I interpret it the other way. That FSD doesn't prevent the driver from exceeding the speed limits.
Its a designed in issue that it doesn't slow down with FSD but works great with AP.
AP has had the 5mph over limit for years, but FSD threw it away.
For good reason, of course. FSD appears to be much aggressive at speed limit sign detection, and tends to get them wrong with alarming regularity. If it didn't, we'd all be driving with our foot on the gas pedal because the AI hallucinated that it was driving a truck or pulling a trailer.
One of my biggest complaints about FSD beta is that it ignores school speed zones. That alone should trigger a NHTSA recall.

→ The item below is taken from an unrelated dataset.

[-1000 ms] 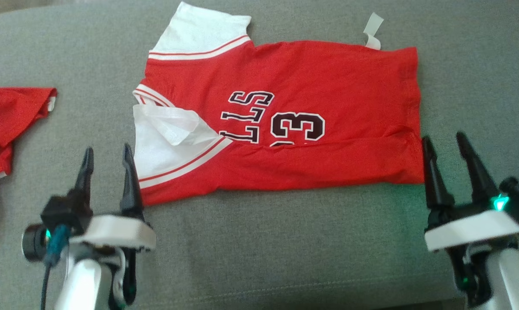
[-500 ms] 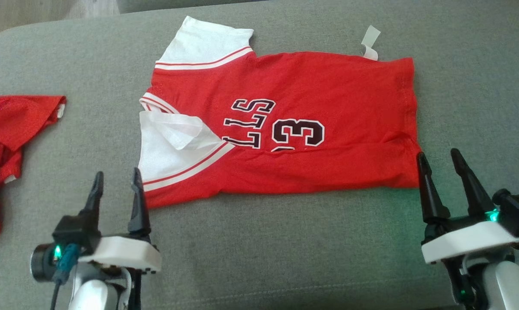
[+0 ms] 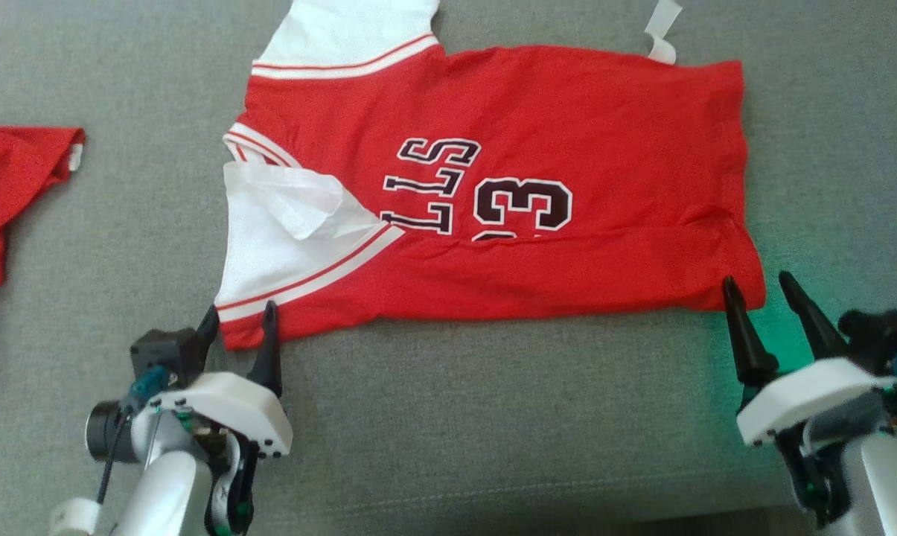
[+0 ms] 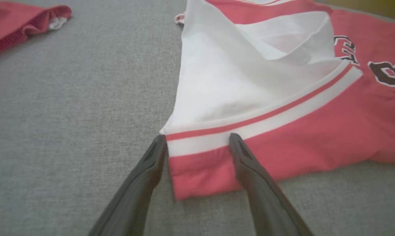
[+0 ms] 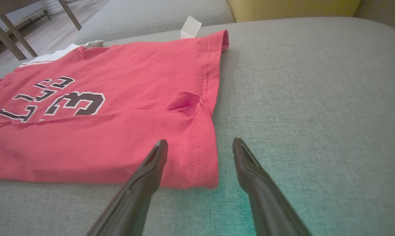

That is a nearly unsolvable problem. How do you handle signs that say "Speed limit when children are present"? Nope. Not going to happen any time soon. Nor are cars realistically going to be able to handle "Speed limit from 7:30 to 8:30 and 2:30 to 3:30 on school days" signs, because the car has no idea if school is in session or off for the holidays/summer/weekend/*.
School zones are one of those situations where if cities want autonomous cars to follow those restrictions reliably, they're going to have to upgrade the signs with flashing yellow lights indicating that the speed limit is active. And really, such requirements ought to become federal road standards, with states, counties, and cities strongly encouraged (read "threatened with defunding") to follow them
Musk has an uncontrollable propensity for exaggeration. FSD and Santa Clause have always been in same league, myths. FSD has struggled -- and failed -- to achieve L3 autonomous driving. It will never attain L4 or L5 autonomy -- or "FSD" as Musk has peddled it. First, the entire traffic infrastructure (roads, traffic, lights, etc), will need to be updated to deploy geofencing which in turn will enable vehicles to reliably communicate with each other -- and the road.
Umm... no. Even ignoring the fact that GPS is more than adequate for geofencing (with the exception of tunnels, for which you kind of need
other solutions), there is absolutely no benefit whatsoever from cars communicating with one another or with the road in the general case. The reason that the industry has repeatedly shot down proposals for such communication is that the whole idea is fundamentally contrary to safety and security.
If you actually want any level of safety at all, cars have to be able to drive safely using
only what they can see or otherwise perceive directly. Almost without exception, relying on any sort of communication with other cars or road infrastructure breaks that assumption and creates an unfixable security hole.
If you have vehicle-to-infrastructure communication, any bozo who could steal one of the boxes would be able to send out a fake signal that says "The speed limit is 90 miles per hour" right before a school, and cars would follow it. If you have vehicle-to-vehicle communication, any bozo could easily obtain one of those boxes and send out a signal that says "I'm braking hard," and cause traffic to pile up on the freeway. And there is absolutely no feasible way to prevent those sorts of tampering for precisely the same reason that unbreakable DRM is impossible.
The closest you will ever see to communication between vehicles would be pushing notifications about potholes, ice, and other problems up to a server, such that if a large enough number of vehicles report similar behavior, the server can recognize that the reports are probably legitimate and tell cars to slow down a little bit. And even then, it will involve
heavy server-side filtering to require adequate concurrence between devices that show evidence of moving independently. Otherwise, you'll have incidents like that guy
pulling a wagon full of cell phones who caused fake traffic jams on Google Maps.
So, don't be so gullible when Musk makes claims like Robotaxi will launch by the end 2020, etc, etc, etc.
This part I agree with. Any attempt to nail down an exact date when things will be good enough is pretty much guaranteed to be wrong.
Tesla did do a recall to fix the rolling stop
Tesla proactively issued a recall for certain US and Canada vehicles that received software version 2020.40.4.10 or newer that contained the Full Self-Driving (Beta) feature. This recall affects only those FSD Beta participants who installed this software. The release software update introduced...
www.tesla.com
However, that seems to be another delay tactic because it is still an issue for this latest recall.
It isn't a general problem, but there are specific stop signs that mine tends to not stop for, usually involving having just turned onto the road in question, e.g. turning out of a row of cars into a road-like area in a parking lot and immediately encountering a stop sign before leaving the lot and going into an actual street. My guess is that it incorrectly thinks that those don't apply to it because of their position for some reason.